WHAT YOU NEED TO DO:
Which lines below mention "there"? Pick each one out.

(Extracted records)
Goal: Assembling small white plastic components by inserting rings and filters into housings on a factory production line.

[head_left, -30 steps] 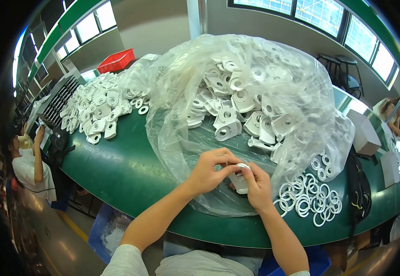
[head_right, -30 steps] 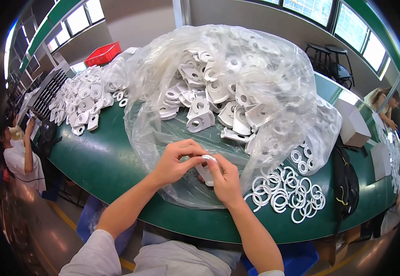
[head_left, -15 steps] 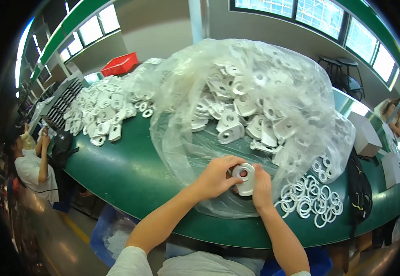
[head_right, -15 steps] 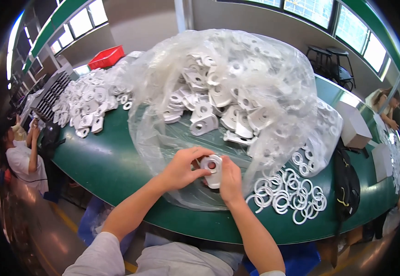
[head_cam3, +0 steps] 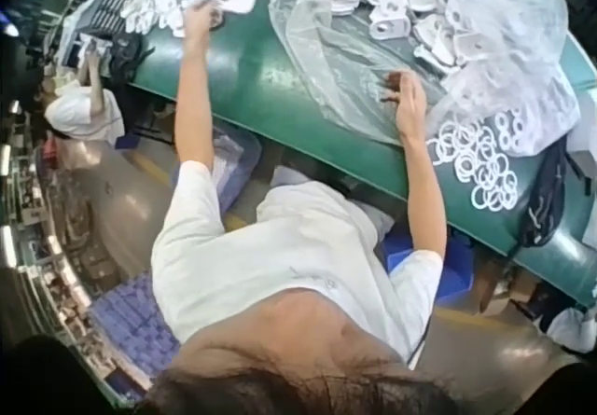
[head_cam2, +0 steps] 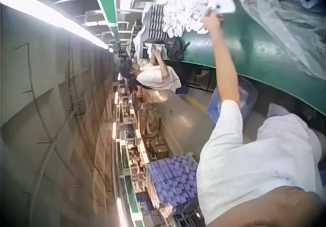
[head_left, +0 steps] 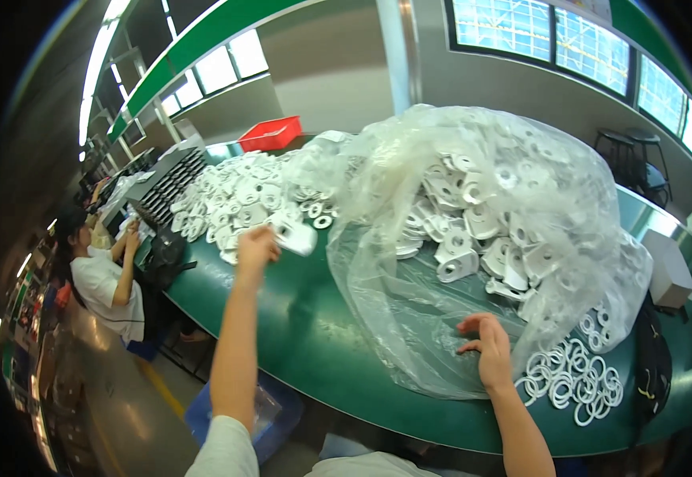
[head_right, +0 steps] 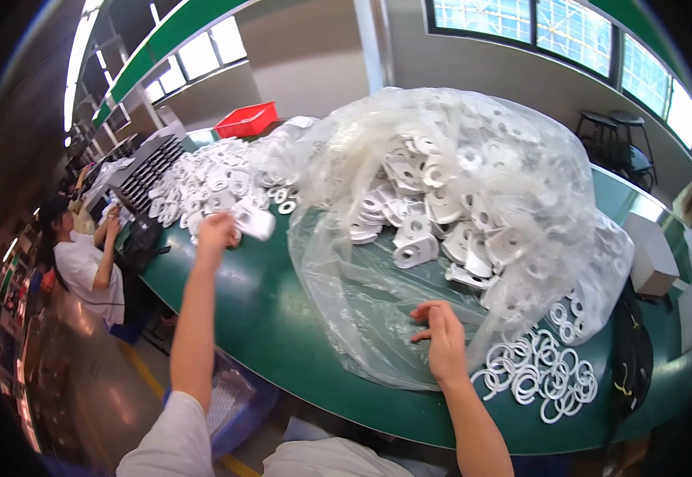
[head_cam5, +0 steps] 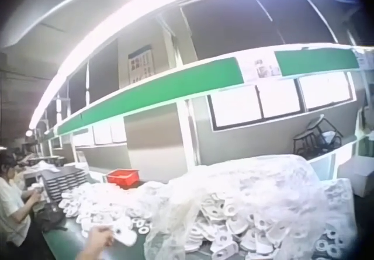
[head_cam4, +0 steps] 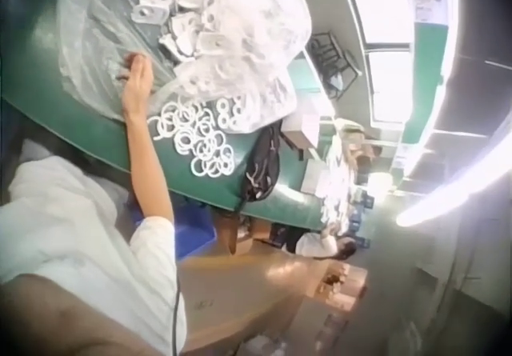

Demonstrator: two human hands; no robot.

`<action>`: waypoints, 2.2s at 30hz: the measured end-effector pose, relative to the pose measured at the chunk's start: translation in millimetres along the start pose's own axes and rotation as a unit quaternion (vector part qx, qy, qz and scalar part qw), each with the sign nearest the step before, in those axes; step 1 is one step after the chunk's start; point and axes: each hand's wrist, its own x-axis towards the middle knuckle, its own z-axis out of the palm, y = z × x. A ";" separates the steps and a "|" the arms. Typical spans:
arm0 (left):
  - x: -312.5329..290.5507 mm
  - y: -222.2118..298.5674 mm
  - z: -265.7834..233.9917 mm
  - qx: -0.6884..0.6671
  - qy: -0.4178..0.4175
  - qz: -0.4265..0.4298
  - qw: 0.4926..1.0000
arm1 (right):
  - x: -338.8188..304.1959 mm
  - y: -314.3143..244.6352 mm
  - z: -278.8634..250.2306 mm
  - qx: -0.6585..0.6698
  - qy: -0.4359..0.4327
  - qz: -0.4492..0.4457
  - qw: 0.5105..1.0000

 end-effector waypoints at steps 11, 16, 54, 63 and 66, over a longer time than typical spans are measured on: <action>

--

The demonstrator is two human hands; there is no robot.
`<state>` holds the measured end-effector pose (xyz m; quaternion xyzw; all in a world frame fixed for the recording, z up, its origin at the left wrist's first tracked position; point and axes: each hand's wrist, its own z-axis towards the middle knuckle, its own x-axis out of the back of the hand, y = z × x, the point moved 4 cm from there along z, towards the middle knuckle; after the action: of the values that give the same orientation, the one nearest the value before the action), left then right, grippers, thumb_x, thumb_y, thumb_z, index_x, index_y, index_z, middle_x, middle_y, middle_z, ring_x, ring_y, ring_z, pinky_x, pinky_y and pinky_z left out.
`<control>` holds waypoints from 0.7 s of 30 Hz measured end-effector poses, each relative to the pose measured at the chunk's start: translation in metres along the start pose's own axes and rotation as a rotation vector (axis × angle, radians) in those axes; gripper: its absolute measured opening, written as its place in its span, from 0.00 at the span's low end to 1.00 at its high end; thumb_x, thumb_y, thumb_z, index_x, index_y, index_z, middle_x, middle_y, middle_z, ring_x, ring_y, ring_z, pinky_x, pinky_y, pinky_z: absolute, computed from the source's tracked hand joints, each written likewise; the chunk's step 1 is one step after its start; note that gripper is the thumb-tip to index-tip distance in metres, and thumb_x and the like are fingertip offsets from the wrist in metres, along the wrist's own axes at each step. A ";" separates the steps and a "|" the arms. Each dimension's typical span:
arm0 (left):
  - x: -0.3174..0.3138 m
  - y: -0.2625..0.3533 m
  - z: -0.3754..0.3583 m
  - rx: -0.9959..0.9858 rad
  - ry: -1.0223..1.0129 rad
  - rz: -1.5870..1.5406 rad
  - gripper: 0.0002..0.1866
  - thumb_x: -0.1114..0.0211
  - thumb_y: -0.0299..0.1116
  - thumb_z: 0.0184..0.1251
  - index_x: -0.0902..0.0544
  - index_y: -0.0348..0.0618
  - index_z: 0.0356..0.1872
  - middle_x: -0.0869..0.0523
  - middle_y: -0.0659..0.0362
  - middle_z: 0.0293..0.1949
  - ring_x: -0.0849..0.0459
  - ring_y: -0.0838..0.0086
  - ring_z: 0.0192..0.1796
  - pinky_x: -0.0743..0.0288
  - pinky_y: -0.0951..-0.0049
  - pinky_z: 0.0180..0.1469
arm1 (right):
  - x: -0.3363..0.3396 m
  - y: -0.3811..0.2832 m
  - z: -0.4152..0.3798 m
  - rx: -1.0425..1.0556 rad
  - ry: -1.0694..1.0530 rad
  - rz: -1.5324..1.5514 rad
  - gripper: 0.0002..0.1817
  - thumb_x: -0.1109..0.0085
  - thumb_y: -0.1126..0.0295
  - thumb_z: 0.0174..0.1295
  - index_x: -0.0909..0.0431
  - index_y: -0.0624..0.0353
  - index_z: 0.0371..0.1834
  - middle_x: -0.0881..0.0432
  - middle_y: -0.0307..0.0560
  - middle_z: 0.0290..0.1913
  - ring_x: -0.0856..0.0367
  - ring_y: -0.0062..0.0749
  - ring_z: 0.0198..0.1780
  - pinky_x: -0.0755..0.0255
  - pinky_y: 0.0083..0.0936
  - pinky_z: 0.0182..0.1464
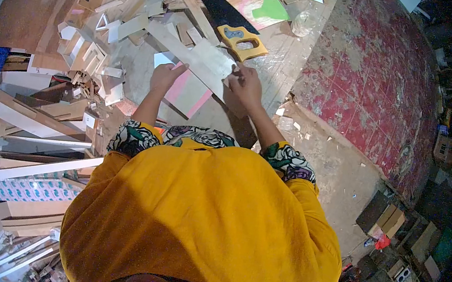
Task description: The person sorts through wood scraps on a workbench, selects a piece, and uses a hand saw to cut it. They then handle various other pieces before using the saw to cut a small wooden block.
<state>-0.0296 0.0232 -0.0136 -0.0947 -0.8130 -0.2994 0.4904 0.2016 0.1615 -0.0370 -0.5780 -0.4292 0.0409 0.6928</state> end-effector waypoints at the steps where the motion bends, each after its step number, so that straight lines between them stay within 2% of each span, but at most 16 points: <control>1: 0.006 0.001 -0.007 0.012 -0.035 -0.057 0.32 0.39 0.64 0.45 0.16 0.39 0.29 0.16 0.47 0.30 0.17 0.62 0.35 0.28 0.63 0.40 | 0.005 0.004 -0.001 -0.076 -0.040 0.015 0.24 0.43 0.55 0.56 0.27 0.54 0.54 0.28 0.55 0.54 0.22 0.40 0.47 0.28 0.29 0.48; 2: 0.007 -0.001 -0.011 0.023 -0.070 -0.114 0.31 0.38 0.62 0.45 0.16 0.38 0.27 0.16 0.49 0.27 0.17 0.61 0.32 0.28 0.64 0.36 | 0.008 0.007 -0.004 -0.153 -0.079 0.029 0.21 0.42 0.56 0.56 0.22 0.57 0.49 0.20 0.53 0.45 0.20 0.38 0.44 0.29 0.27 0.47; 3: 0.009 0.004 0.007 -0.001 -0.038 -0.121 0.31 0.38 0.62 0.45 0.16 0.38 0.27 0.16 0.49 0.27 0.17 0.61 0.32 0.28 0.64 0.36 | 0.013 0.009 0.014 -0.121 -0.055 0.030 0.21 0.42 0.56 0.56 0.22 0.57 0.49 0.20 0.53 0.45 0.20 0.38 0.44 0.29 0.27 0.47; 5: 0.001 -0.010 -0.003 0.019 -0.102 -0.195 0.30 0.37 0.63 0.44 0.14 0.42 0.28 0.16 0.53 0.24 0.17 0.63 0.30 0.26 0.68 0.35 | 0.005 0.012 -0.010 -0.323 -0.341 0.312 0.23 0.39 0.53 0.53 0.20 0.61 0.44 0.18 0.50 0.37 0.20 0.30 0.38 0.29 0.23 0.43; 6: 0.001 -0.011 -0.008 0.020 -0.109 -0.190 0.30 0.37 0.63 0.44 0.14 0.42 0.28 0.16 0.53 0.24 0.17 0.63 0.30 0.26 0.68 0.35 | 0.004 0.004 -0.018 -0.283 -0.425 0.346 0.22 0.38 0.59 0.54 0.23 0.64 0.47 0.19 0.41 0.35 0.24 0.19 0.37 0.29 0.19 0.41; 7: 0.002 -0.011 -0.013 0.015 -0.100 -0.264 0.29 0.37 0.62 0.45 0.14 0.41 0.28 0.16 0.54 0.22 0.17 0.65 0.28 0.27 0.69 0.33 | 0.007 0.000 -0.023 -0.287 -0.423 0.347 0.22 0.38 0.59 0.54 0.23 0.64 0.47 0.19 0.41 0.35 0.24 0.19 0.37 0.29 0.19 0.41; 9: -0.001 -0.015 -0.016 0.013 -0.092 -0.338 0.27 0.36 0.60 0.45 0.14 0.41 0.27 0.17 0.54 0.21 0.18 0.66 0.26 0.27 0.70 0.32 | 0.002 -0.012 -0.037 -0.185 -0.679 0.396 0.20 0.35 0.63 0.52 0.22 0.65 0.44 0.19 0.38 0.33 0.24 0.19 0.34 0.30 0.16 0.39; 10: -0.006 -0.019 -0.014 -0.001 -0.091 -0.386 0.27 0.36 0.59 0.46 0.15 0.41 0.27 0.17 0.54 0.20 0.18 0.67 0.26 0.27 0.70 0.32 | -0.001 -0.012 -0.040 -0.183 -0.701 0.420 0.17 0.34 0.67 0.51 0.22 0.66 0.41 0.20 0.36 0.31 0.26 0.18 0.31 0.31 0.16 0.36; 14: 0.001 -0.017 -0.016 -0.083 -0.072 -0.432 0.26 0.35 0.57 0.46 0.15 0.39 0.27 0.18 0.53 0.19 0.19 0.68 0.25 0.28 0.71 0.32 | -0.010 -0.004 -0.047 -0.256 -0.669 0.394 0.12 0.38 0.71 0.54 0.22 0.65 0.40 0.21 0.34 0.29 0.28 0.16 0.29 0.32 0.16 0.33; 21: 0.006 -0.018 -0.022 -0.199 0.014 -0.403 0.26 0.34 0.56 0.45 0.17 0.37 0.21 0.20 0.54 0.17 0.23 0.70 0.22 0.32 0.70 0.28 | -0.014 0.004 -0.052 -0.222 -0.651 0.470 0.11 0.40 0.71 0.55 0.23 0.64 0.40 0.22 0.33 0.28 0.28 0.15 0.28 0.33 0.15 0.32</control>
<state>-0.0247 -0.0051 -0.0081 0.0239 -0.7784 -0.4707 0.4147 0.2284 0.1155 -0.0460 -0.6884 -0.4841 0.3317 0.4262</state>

ANSWER SPACE:
The demonstrator is two human hands; there is no robot.
`<state>` holds the measured end-effector pose (xyz m; quaternion xyzw; all in a world frame fixed for the recording, z up, its origin at the left wrist's first tracked position; point and axes: each hand's wrist, its own z-axis towards the middle knuckle, its own x-axis out of the back of the hand, y = z × x, the point moved 4 cm from there along z, towards the middle knuckle; after the action: of the values that give the same orientation, the one nearest the value before the action), left then right, grippers, thumb_x, thumb_y, thumb_z, index_x, index_y, index_z, middle_x, middle_y, middle_z, ring_x, ring_y, ring_z, pinky_x, pinky_y and pinky_z left out.

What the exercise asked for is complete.